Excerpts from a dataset

****************

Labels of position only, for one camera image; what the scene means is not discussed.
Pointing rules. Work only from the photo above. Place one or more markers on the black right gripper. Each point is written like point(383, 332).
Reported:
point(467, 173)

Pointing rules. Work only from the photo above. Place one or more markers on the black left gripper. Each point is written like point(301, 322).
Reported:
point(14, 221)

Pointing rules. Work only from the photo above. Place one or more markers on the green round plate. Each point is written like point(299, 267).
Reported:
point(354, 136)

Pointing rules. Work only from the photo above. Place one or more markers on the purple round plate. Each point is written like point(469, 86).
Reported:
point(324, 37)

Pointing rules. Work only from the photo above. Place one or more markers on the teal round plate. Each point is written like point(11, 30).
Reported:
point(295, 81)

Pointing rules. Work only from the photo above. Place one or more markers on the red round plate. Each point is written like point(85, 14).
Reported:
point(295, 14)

****************

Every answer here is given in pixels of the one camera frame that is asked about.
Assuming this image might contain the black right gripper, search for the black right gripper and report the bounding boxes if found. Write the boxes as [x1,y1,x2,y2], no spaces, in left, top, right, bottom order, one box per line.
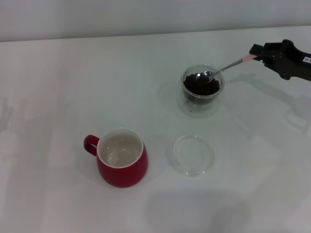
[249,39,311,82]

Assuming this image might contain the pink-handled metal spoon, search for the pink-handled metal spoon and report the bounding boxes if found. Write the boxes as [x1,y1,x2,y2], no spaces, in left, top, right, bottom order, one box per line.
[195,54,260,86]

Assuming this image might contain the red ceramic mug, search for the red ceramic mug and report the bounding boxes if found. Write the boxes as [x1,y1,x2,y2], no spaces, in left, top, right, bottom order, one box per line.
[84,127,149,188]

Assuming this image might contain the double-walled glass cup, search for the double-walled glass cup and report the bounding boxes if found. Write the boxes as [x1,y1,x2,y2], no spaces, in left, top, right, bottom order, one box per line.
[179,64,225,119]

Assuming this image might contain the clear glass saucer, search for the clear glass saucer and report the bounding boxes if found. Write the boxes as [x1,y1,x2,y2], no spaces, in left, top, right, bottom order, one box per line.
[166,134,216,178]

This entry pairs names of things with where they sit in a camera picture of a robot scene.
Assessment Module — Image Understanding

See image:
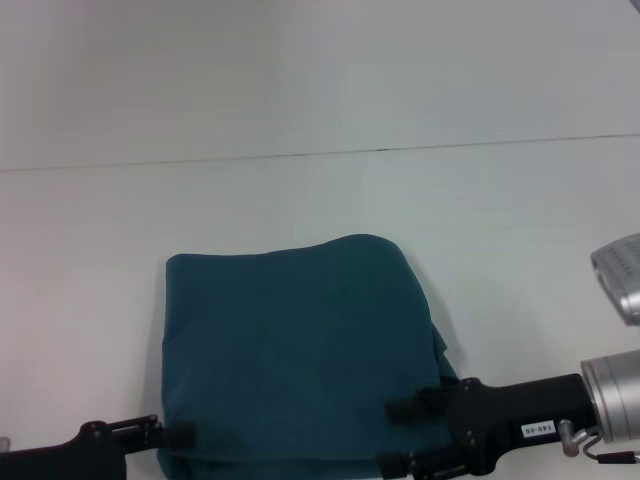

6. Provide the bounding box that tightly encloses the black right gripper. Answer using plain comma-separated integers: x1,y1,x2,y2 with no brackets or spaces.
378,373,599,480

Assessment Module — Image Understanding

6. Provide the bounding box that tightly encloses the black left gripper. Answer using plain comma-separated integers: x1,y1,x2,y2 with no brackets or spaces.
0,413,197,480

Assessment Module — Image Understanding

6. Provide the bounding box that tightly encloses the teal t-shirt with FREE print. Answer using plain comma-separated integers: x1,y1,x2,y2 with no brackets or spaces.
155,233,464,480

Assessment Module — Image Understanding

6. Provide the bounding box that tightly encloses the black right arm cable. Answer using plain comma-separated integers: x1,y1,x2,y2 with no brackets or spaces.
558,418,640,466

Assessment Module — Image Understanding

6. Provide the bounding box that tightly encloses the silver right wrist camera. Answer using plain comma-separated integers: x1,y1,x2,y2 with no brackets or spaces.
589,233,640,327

****************

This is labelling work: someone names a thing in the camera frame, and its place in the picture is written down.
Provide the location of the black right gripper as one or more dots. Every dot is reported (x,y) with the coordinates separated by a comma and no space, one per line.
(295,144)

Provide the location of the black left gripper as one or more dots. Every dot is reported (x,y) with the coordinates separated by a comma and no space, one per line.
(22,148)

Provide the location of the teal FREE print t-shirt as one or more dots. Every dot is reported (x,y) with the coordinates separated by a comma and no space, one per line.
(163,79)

****************

Set down again, word for word, the stretch of records from the line with "Labels of position" to the line with "like point(299, 267).", both of those lines included.

Labels of position only, for one camera image; what the scene means is not discussed.
Pointing rules. Work only from the photo above. Place one or more markers on the black right gripper. Each point is written like point(383, 332).
Reported:
point(467, 173)

Pointing rules. Work only from the photo above. Place one or more markers on the black left gripper. Each point is written like point(301, 322).
Reported:
point(14, 221)

Pointing rules. Work only from the photo above. Place one or more markers on the green round plate. Each point is written like point(299, 267).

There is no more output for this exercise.